Dev's co-owner and Candace's mom, Bunny, has just arrived, her green eyes flashing greetings of hello at several patrons. "Dressed to the nines," as Candace says, in a tailored suit, Bunny will soon settle into slippers to make her social rounds. As "Uncle Paul," a retired history professor and die-hard Red Sox fan, guides a group of Coast Guard Academy cadets to a table, cousin Madeline chats with a couple while keeping an eye on her hostess station just inside the door.
Does everyone here know each other?
"We're here every week," says Dave Gienau, who serves as Dev's official unofficial handyman. "We've met so many friends."
The familial success story of Dev's dates to just before the start of the country's worst economic recession in years. But the real story begins long before that.
A New London native, Candace's family followed her father, a nuclear engineer, in his work around the world. She grew up in Spain and the Phillippines, graduating from high school in Taiwan.

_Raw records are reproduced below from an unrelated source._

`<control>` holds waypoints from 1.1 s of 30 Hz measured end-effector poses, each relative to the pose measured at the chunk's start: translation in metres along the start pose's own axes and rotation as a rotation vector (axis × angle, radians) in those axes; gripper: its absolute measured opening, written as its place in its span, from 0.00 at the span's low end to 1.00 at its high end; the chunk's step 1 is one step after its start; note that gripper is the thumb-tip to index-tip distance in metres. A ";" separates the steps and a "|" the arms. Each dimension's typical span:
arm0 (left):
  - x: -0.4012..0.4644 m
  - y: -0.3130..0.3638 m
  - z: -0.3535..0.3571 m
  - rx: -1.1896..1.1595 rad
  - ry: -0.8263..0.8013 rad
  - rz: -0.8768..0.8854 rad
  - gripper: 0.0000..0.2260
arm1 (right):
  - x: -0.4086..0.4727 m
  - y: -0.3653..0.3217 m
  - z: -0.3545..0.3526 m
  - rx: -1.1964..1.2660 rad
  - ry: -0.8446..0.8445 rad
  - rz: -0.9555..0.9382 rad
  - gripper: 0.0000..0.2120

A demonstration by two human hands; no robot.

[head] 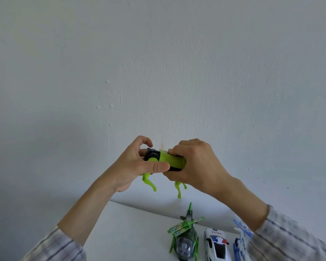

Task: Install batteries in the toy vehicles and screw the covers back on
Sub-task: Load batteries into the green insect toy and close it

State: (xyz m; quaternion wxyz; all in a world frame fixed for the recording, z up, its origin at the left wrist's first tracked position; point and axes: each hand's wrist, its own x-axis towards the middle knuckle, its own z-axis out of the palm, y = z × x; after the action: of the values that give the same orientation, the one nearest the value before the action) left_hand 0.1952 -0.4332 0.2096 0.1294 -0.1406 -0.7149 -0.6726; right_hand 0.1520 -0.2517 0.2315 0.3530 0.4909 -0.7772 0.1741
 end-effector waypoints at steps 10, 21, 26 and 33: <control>-0.008 -0.044 -0.021 0.132 -0.277 0.037 0.37 | -0.013 0.023 0.011 1.015 -0.759 0.518 0.17; -0.078 -0.297 -0.059 0.641 0.173 -0.566 0.48 | -0.065 0.023 0.196 1.168 -0.350 1.354 0.21; -0.103 -0.364 -0.048 1.152 -0.026 -0.469 0.27 | -0.079 0.031 0.285 1.131 -0.230 1.498 0.24; -0.104 -0.370 -0.046 1.266 0.056 -0.422 0.36 | -0.089 0.043 0.334 0.652 -0.425 1.465 0.27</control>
State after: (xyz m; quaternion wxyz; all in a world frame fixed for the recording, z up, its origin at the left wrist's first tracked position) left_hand 0.1525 -0.5024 -0.1685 0.0713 0.1230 -0.9802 -0.1376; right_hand 0.0120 -0.3814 -0.0593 -0.1642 -0.0394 -0.8607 0.4802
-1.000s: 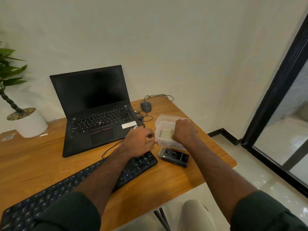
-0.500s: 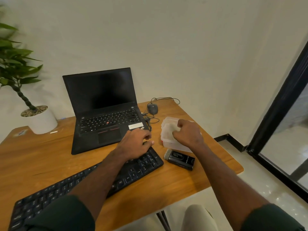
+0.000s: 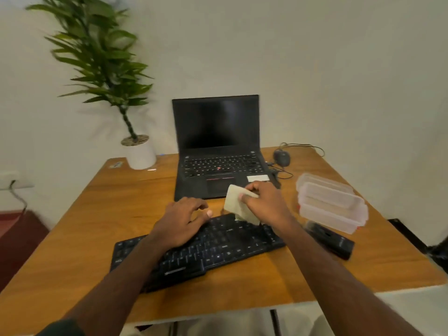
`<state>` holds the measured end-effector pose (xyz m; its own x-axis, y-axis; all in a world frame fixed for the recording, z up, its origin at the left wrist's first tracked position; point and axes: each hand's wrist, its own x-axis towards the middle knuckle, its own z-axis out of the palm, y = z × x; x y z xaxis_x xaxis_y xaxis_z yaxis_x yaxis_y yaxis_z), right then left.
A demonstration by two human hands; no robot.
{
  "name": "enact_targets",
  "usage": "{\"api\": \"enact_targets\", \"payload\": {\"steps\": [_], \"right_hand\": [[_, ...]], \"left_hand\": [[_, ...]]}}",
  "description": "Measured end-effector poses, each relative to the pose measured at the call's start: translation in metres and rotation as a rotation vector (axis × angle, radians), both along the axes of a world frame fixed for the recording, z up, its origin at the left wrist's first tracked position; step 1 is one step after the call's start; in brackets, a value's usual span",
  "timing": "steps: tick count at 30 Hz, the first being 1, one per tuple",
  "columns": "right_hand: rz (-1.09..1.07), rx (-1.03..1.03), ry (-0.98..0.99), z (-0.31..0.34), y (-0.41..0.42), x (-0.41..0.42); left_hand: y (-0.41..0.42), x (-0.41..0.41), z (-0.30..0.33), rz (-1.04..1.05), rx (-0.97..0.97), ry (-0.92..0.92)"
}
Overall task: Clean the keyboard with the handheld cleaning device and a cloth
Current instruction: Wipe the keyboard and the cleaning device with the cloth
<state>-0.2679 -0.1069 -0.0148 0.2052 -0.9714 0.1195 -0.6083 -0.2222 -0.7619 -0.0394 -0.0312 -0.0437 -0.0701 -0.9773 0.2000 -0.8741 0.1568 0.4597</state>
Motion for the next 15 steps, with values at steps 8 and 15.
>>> {"api": "enact_targets", "payload": {"steps": [8,15], "right_hand": [[0.266,-0.131,0.113,-0.022,0.028,0.085],[0.415,-0.172,0.475,-0.024,0.056,0.072]], "left_hand": [[0.093,0.122,-0.035,0.197,0.131,0.028],[0.120,0.146,-0.067,0.159,0.071,-0.098]]}}
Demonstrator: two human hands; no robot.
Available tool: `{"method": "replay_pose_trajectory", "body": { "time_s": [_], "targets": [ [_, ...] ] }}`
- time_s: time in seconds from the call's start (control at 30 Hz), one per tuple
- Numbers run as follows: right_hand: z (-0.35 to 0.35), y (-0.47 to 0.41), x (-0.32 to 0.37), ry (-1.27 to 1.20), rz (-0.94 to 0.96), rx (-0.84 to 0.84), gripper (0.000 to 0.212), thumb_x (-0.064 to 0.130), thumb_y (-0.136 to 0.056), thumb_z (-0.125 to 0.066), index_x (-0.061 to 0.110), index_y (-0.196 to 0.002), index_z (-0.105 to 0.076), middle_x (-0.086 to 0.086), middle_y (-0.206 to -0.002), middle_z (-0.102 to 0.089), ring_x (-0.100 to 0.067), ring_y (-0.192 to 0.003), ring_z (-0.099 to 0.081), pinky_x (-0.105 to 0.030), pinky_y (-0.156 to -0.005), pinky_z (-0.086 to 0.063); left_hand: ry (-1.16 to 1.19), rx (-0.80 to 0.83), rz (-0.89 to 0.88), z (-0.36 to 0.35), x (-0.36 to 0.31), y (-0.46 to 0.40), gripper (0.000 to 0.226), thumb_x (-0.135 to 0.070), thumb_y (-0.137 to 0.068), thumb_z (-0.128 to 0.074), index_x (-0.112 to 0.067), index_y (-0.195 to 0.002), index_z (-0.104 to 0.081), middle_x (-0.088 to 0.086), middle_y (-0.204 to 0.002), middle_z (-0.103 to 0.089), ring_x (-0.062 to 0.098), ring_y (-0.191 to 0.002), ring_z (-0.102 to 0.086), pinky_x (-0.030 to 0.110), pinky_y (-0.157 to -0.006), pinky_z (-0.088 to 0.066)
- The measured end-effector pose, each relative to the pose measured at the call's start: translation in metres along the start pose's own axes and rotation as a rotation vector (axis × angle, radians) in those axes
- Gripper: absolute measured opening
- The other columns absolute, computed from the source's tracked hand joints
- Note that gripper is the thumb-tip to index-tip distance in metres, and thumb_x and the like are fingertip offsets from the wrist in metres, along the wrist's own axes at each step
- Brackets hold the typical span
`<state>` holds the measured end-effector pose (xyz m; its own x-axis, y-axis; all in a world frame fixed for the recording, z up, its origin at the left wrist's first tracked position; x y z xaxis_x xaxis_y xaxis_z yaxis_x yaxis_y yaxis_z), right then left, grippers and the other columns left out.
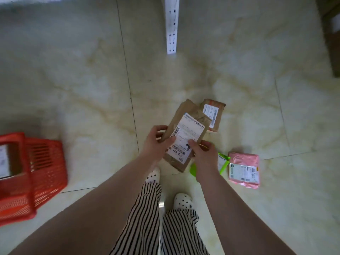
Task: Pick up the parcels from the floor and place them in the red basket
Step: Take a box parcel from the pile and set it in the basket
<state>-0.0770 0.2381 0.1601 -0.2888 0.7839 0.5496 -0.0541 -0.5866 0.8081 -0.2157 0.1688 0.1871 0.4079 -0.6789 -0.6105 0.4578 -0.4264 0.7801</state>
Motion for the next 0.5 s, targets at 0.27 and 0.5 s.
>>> {"method": "replay_pose_trajectory", "body": {
  "time_s": [0.27, 0.5],
  "targets": [
    [0.041, 0.166, 0.169, 0.058, 0.217, 0.425, 0.036, 0.017, -0.087, -0.071, 0.019, -0.118, -0.053, -0.006, -0.114, -0.069, -0.022, -0.098, -0.068, -0.038, -0.084, -0.057, 0.073, 0.136, -0.173, 0.073, -0.158, 0.158, 0.035, -0.008, -0.084, -0.071, -0.017, -0.117, -0.068, 0.018, -0.116, -0.068, 0.028, -0.095, -0.068, 0.039, -0.086, -0.057],
    [0.069, 0.343, 0.236, -0.093, 0.226, 0.593, 0.049, 0.021, -0.089, -0.066, 0.011, -0.135, -0.049, -0.011, -0.115, -0.069, -0.018, -0.079, -0.075, -0.034, -0.060, -0.058, 0.096, 0.134, -0.317, 0.138, -0.237, 0.334, 0.041, -0.006, -0.083, -0.072, -0.019, -0.121, -0.068, 0.008, -0.104, -0.075, 0.021, -0.088, -0.072, 0.034, -0.085, -0.055]
  ]
}}
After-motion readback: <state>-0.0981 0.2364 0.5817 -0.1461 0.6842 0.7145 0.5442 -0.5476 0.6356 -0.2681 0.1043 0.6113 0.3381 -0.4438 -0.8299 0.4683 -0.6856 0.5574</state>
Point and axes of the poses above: each hand's wrist, its own y-axis away from the middle knuckle, its own z-axis out of the back of the hand, x = y × z, the point moved 3 cm from there along -y, towards the middle knuckle
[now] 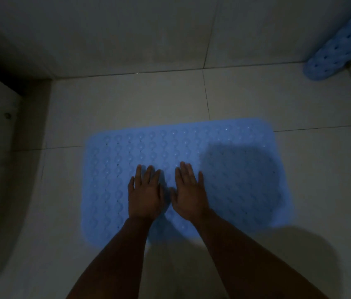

After a 20-year hospitality career in Boston, the tragic events of Sept. 11, 2001, prompted her to take a look at where her life was going. She returned home. In time, she confided her dream of opening a restaurant to her mom, who "of course said no," Candace laughs. "But I had saved money and I knew, this is the time."
"I wasn't getting any younger," she says. "And to say, 'I've always wanted to do this' is the understatement of the century."
Sitting at night in the Montauk Avenue house that she shared with her mother, she rifled through ideas, looking for a concept that would resonate with people.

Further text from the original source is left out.